> What you are asked to do
Pull every line with "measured" from the material.

────────────────────────────────────────

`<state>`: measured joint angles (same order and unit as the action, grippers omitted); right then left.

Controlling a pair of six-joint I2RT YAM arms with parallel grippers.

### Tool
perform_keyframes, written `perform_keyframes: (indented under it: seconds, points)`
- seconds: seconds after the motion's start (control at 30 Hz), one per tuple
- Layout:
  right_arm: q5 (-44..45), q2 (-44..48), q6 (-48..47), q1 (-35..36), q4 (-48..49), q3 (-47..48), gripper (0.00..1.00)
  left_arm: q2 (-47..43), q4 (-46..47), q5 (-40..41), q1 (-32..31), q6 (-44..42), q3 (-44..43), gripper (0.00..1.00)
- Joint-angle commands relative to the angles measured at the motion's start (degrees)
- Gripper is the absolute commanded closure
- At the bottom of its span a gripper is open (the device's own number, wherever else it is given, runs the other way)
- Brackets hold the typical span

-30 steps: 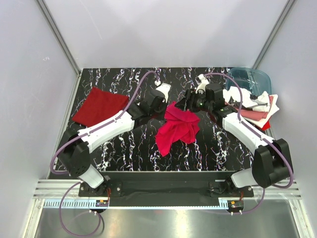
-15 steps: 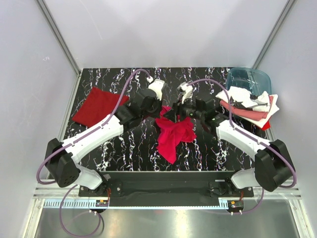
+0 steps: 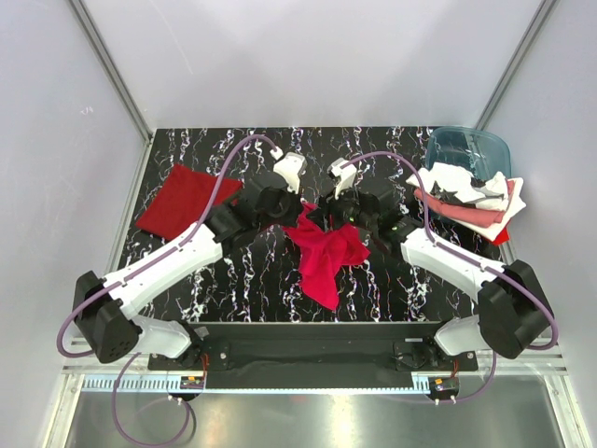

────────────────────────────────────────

> Task output
`<state>`: measured joint angles (same order and unit as the action, grippers omitted); right then left.
- Joint-angle commands relative to the angles measured at the motion's start (degrees)

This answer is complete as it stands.